Task prompt:
Output the data as it stands. Each line must match exactly.

Given information:
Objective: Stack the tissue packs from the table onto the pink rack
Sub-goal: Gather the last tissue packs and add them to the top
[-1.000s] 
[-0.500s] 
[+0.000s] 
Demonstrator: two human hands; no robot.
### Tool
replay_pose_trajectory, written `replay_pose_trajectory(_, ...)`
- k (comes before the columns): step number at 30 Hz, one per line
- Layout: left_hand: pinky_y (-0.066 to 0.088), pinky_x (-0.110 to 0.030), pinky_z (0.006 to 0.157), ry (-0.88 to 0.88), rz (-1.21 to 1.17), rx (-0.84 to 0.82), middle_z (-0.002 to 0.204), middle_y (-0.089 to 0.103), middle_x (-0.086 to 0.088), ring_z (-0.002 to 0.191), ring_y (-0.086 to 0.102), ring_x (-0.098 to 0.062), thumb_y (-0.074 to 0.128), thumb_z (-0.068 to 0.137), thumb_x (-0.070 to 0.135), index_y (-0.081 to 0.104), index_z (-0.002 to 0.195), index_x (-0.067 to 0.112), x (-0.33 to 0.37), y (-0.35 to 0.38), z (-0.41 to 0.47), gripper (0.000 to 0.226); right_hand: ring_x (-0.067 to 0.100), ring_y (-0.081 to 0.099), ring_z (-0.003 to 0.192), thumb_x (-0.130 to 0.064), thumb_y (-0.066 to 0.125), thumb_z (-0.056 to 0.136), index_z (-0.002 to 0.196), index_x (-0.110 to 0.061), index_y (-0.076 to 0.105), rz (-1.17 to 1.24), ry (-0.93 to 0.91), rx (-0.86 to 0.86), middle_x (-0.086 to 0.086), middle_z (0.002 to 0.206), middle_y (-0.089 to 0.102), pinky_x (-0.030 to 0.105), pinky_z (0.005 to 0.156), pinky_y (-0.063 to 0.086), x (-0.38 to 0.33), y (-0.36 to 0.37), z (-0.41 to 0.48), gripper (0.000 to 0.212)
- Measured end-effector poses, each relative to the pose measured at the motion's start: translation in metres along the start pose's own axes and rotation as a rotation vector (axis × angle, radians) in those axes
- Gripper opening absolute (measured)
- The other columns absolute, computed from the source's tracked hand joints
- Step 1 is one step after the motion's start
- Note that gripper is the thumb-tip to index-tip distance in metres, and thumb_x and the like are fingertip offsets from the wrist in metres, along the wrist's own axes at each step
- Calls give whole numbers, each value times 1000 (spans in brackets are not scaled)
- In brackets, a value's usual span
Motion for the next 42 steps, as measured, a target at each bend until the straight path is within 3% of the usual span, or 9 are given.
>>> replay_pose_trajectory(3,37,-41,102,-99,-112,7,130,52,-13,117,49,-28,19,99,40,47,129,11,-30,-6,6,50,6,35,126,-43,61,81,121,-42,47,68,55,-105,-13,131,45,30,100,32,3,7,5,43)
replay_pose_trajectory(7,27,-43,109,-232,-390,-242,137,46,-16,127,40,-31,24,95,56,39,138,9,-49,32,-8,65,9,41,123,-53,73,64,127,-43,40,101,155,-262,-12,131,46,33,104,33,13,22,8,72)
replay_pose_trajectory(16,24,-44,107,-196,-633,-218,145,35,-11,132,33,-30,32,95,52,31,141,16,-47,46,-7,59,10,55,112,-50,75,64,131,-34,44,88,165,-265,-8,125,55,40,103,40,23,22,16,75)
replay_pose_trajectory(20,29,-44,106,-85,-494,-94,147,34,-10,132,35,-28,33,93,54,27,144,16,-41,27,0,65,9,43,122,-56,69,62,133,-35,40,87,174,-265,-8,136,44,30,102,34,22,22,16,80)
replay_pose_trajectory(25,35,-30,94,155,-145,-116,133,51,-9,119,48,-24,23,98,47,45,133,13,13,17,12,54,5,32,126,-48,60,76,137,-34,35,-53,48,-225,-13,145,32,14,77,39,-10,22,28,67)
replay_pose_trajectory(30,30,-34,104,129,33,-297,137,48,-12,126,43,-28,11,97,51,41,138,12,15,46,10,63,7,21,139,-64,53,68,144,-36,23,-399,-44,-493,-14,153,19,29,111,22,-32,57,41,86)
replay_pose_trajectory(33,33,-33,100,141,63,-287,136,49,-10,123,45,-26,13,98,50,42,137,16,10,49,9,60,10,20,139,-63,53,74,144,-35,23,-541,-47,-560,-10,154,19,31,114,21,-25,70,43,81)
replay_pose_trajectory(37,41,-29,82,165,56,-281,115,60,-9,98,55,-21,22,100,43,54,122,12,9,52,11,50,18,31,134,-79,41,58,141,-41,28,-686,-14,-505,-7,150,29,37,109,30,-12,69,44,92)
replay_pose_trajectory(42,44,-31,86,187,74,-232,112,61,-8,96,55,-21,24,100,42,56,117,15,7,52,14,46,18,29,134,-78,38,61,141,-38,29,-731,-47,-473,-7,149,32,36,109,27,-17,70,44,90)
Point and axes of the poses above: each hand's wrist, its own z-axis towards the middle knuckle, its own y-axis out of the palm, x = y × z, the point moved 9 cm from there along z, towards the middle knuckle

Answer for this exercise:
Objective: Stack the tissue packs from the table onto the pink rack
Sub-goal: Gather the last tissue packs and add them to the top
[-1.000s] 
[-0.500s] 
[+0.000s] 
Demonstrator: two human hands; no robot.
### Tool
replay_pose_trajectory, written `replay_pose_trajectory(_, ...)`
- k (comes before the columns): step number at 30 Hz, one per line
- Layout: left_hand: pinky_y (-0.066 to 0.088), pinky_x (-0.110 to 0.030), pinky_z (0.006 to 0.157), ry (-0.88 to 0.88), rz (-1.21 to 1.17), rx (-0.84 to 0.82), middle_z (-0.002 to 0.204), middle_y (-0.089 to 0.103), middle_x (-0.086 to 0.088), ring_z (-0.002 to 0.191), ring_y (-0.086 to 0.102), ring_x (-0.098 to 0.062), thumb_y (-0.074 to 0.128), thumb_z (-0.068 to 0.137), thumb_x (-0.070 to 0.135), index_y (-0.081 to 0.104), index_z (-0.002 to 0.195), index_x (-0.067 to 0.112), x (-0.33 to 0.37), y (-0.35 to 0.38), z (-0.41 to 0.47), gripper (0.000 to 0.226); right_hand: ring_x (-0.067 to 0.100), ring_y (-0.081 to 0.099), ring_z (-0.003 to 0.192), thumb_x (-0.130 to 0.064), thumb_y (-0.066 to 0.125), thumb_z (-0.056 to 0.136), index_z (-0.002 to 0.196), index_x (-0.110 to 0.061), index_y (-0.076 to 0.105), rz (-1.17 to 1.24), ry (-0.93 to 0.91), rx (-0.86 to 0.86), middle_x (-0.086 to 0.086), middle_z (0.002 to 0.206), middle_y (-0.089 to 0.102), pinky_x (-0.030 to 0.105), pinky_z (0.005 to 0.156), pinky_y (-0.063 to 0.086), x (-0.38 to 0.33), y (-0.36 to 0.37), z (-0.41 to 0.48), gripper (0.000 to 0.212)
- Measured end-effector poses, each relative to the pose measured at the motion's start: translation in metres along the start pose's own axes and rotation as a rotation vector (axis × angle, radians) in those axes
- Gripper opening absolute (measured)
- The other columns absolute, computed from the source's tracked hand joints
- Step 1 is one step after the motion's start
- Note that gripper is the thumb-tip to index-tip distance in metres, and thumb_x and the like are fingertip offsets from the wrist in metres, along the wrist's own axes at each step
- Calls give whole numbers, each value times 1000 (spans in brackets are not scaled)
- In brackets, a value's usual span
Motion for the next 42 steps, as measured, a target at each bend until the straight path is within 3% of the usual span, or 9 are given.
>>> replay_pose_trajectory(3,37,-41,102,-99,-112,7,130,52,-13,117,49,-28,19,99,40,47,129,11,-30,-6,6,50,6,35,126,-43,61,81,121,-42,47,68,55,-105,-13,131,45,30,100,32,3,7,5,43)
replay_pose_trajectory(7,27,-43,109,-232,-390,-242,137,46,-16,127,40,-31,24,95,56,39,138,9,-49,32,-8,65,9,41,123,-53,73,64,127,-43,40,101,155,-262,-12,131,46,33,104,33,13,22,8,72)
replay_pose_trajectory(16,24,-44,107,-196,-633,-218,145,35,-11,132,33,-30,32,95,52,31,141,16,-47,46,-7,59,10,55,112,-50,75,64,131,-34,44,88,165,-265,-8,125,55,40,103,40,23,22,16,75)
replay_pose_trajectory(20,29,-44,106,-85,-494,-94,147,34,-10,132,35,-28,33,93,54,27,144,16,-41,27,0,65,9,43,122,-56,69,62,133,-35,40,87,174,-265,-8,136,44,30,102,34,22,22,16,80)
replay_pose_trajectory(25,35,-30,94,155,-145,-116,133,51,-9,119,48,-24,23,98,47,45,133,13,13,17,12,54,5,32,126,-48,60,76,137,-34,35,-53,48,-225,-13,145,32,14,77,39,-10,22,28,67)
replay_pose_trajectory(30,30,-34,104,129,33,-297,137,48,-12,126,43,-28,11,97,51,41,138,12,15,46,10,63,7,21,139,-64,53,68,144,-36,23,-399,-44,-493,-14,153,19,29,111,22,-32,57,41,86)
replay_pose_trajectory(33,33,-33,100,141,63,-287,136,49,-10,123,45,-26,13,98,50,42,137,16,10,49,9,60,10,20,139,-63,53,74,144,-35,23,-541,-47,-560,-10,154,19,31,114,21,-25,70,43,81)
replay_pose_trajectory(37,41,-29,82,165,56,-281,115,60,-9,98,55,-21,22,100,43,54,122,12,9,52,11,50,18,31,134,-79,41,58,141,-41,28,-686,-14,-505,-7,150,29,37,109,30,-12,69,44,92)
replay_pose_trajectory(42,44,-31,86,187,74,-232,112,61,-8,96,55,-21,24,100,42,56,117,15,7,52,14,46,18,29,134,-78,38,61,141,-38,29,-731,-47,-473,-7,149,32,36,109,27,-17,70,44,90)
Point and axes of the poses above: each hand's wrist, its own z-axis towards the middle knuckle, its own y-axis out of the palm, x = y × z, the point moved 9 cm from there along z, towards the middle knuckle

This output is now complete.